▶ _TASK ITEM_
Of the lines listed below, return exactly those that run from the line containing "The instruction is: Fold" through the line containing "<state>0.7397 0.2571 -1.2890", both included.

▶ _Saved data entries_
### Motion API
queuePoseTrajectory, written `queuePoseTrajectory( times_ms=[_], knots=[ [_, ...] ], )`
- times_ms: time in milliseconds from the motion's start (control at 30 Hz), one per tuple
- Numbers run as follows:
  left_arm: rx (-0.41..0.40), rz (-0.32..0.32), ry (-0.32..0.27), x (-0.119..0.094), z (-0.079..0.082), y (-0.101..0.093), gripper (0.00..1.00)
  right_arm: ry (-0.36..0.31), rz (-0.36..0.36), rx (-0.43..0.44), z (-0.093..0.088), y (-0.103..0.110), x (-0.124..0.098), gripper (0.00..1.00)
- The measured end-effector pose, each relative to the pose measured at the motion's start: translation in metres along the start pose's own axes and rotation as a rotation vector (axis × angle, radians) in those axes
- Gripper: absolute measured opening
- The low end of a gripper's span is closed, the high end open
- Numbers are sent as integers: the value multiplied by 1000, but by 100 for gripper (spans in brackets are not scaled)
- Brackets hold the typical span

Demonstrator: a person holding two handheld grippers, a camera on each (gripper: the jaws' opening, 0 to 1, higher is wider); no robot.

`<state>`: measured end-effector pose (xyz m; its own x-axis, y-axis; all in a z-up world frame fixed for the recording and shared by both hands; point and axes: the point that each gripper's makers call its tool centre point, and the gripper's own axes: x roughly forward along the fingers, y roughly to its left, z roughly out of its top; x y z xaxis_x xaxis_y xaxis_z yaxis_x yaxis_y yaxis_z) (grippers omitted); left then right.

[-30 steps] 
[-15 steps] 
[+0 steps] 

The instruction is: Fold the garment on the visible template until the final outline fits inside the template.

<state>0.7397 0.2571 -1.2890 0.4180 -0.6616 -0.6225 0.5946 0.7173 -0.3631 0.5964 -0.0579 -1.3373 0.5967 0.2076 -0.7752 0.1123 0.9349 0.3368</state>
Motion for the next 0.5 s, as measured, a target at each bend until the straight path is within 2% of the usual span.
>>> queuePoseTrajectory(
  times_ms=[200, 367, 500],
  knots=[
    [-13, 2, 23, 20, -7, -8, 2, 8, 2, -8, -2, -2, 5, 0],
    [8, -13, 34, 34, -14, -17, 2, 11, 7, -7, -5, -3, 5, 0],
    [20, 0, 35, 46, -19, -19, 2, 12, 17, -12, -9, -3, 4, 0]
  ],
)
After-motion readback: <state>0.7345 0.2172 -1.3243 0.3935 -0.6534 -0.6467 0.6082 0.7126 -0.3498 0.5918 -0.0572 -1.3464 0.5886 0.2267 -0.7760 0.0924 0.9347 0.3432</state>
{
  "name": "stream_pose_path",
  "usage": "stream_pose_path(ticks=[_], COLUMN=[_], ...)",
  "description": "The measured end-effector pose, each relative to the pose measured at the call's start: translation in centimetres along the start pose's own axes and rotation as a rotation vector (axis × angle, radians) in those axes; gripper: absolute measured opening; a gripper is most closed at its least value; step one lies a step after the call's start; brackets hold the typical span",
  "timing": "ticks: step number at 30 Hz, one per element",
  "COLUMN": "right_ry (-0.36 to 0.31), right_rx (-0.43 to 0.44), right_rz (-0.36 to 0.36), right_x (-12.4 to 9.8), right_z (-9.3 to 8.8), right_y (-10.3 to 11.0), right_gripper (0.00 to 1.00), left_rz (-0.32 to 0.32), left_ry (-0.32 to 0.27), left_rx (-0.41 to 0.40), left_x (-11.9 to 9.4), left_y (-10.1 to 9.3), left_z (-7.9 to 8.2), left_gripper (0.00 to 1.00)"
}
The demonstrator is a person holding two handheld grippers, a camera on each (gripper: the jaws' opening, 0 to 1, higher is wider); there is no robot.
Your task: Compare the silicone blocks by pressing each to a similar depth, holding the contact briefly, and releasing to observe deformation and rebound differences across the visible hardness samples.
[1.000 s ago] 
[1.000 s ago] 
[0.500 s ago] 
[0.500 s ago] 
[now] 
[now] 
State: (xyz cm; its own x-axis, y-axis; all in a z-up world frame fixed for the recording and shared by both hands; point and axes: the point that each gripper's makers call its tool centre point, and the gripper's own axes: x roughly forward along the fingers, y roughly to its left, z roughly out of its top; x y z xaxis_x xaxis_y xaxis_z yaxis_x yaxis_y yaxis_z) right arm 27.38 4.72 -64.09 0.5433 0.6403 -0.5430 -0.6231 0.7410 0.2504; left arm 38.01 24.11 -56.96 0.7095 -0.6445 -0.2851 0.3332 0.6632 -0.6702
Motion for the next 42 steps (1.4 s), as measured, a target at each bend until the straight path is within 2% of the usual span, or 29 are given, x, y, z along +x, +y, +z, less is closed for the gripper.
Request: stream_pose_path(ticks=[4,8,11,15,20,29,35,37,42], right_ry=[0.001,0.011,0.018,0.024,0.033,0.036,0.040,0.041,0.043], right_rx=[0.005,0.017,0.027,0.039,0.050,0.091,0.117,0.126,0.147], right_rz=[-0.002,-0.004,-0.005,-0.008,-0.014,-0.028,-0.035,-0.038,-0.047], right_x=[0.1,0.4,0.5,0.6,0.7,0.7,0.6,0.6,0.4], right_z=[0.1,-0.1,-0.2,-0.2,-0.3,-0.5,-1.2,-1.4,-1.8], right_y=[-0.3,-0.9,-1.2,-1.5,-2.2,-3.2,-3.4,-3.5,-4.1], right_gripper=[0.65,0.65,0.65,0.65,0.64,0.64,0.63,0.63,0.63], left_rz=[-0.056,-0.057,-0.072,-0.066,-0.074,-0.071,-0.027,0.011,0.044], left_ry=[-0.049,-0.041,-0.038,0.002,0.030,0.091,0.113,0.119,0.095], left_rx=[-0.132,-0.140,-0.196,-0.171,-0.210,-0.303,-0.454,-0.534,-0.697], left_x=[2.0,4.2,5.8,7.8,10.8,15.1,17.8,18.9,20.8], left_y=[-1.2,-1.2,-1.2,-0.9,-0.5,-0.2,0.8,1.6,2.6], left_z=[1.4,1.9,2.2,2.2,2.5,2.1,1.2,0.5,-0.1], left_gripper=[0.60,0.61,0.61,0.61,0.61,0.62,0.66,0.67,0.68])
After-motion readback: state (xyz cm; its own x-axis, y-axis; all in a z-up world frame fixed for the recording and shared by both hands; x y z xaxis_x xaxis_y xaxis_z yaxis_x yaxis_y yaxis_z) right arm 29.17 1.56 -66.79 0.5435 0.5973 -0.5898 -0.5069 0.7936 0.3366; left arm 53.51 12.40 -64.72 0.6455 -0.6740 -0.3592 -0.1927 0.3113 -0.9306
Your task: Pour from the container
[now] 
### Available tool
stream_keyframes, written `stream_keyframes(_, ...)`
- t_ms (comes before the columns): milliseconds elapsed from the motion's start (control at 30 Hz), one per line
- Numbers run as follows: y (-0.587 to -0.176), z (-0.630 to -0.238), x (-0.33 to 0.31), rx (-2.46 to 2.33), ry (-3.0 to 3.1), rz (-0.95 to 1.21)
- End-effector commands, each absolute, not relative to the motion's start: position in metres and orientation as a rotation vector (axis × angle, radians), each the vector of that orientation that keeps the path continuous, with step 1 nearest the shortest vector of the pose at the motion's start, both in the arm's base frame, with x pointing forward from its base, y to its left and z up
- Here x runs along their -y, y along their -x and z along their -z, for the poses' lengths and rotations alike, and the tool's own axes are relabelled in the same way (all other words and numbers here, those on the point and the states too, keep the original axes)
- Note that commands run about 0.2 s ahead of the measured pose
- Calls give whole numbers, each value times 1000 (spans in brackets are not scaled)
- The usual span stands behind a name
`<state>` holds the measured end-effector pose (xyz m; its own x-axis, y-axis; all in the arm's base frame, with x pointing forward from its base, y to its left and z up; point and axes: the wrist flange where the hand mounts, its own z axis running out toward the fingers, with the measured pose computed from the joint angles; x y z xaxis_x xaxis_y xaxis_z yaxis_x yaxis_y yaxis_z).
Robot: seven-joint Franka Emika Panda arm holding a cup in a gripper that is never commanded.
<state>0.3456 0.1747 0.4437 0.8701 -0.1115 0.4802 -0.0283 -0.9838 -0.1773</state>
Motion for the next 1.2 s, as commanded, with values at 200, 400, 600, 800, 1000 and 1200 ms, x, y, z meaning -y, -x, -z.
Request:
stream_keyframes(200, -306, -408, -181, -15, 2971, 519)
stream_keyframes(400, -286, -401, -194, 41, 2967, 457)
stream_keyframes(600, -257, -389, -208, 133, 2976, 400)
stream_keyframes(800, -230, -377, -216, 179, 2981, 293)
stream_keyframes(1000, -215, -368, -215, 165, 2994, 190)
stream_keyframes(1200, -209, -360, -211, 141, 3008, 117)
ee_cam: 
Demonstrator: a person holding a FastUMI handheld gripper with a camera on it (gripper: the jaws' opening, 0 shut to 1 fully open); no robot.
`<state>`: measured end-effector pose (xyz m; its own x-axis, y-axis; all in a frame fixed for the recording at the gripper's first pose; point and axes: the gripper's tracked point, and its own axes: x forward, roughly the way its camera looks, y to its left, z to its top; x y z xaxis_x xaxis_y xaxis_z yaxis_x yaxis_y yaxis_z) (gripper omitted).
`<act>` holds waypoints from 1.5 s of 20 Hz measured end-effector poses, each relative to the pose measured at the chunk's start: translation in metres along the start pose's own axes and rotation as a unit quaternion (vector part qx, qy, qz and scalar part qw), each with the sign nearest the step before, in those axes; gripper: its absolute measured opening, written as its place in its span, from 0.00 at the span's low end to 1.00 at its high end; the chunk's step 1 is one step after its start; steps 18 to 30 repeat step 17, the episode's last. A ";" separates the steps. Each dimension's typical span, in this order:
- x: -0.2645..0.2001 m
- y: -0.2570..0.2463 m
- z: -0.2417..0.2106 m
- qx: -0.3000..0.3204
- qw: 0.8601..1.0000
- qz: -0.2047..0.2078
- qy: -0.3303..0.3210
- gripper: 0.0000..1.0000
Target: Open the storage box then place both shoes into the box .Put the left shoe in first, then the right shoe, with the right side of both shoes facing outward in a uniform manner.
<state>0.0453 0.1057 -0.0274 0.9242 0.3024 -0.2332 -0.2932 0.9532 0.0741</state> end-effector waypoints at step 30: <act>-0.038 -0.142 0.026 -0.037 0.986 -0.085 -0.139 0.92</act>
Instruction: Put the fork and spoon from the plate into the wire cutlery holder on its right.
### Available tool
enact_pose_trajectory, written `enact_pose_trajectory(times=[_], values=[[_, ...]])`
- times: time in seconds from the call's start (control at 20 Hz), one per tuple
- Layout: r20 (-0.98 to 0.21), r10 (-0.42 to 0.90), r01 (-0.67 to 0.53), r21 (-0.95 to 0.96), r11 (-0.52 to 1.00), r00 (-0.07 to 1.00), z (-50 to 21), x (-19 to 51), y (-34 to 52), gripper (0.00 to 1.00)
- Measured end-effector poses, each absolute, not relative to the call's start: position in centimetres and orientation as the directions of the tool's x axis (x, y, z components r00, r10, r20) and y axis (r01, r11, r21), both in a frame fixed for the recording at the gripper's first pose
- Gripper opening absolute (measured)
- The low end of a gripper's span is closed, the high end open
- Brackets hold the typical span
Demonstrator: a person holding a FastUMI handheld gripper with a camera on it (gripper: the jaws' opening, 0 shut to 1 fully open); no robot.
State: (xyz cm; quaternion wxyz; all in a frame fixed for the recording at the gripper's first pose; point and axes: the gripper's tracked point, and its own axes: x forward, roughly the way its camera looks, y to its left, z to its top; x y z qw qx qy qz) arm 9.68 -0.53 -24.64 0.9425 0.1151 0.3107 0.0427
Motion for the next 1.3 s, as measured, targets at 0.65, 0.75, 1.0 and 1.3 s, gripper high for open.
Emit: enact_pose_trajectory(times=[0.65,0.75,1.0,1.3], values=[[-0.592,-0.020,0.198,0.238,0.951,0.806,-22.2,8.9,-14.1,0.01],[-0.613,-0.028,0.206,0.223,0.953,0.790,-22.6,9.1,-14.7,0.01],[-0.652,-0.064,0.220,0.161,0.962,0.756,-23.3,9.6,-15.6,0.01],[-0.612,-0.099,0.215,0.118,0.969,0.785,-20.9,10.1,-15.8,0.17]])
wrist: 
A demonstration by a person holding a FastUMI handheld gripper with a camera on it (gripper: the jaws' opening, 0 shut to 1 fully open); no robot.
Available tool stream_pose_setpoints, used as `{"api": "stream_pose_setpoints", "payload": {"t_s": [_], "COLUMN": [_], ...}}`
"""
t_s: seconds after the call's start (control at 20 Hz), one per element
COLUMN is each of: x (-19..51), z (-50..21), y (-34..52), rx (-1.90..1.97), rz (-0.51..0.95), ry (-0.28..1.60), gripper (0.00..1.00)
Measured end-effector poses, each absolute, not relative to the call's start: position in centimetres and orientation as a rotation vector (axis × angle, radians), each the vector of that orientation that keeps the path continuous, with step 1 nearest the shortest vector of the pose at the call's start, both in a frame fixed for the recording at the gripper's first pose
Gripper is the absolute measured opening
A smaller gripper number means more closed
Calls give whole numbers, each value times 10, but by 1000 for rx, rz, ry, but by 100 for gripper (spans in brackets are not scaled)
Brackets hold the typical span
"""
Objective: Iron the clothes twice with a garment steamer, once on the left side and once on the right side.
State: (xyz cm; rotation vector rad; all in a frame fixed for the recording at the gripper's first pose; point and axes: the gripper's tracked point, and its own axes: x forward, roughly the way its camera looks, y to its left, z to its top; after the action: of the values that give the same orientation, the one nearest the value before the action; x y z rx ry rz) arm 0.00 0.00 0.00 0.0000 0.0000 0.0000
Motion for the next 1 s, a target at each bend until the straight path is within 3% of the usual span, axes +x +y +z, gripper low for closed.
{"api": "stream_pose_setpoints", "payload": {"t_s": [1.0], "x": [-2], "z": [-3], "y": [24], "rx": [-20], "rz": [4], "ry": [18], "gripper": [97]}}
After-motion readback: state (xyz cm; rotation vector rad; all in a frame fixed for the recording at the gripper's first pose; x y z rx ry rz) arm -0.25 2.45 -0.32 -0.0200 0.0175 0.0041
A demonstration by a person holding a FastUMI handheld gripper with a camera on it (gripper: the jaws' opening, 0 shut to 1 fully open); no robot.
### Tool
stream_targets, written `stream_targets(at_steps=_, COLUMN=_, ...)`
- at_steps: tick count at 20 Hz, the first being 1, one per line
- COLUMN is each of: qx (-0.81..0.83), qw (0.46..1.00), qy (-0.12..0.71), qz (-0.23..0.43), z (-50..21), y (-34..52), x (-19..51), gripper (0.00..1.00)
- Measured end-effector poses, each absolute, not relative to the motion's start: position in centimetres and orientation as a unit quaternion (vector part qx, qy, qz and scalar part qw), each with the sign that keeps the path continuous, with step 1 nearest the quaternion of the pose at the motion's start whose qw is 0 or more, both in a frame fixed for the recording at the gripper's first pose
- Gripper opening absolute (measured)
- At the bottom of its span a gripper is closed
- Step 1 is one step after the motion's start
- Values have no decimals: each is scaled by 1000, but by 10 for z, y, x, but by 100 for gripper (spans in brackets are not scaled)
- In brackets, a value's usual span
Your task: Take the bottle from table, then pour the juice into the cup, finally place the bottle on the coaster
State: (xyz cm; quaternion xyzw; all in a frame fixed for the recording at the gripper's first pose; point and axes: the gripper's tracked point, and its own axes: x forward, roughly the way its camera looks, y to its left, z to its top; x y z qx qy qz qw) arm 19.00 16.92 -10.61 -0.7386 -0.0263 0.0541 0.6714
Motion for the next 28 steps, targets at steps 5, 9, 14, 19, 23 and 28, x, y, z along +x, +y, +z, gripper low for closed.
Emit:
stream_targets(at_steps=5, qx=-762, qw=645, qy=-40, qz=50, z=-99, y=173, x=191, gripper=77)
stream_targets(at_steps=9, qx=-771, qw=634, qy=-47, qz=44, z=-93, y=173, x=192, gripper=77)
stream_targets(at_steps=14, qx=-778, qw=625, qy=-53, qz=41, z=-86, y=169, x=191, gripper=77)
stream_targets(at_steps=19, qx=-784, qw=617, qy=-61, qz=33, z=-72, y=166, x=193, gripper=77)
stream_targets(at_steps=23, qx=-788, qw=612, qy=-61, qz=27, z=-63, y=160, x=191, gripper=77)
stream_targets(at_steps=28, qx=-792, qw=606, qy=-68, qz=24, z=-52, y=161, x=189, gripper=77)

▶ _ANSWER BELOW_
The instruction is: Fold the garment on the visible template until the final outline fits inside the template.

<state>0.7397 0.2571 -1.2890 0.4180 -0.6616 -0.6225 0.5946 0.7173 -0.3631 0.5964 -0.0579 -1.3373 0.5967 0.2076 -0.7752 0.1123 0.9349 0.3368</state>

Nothing further remains in the output.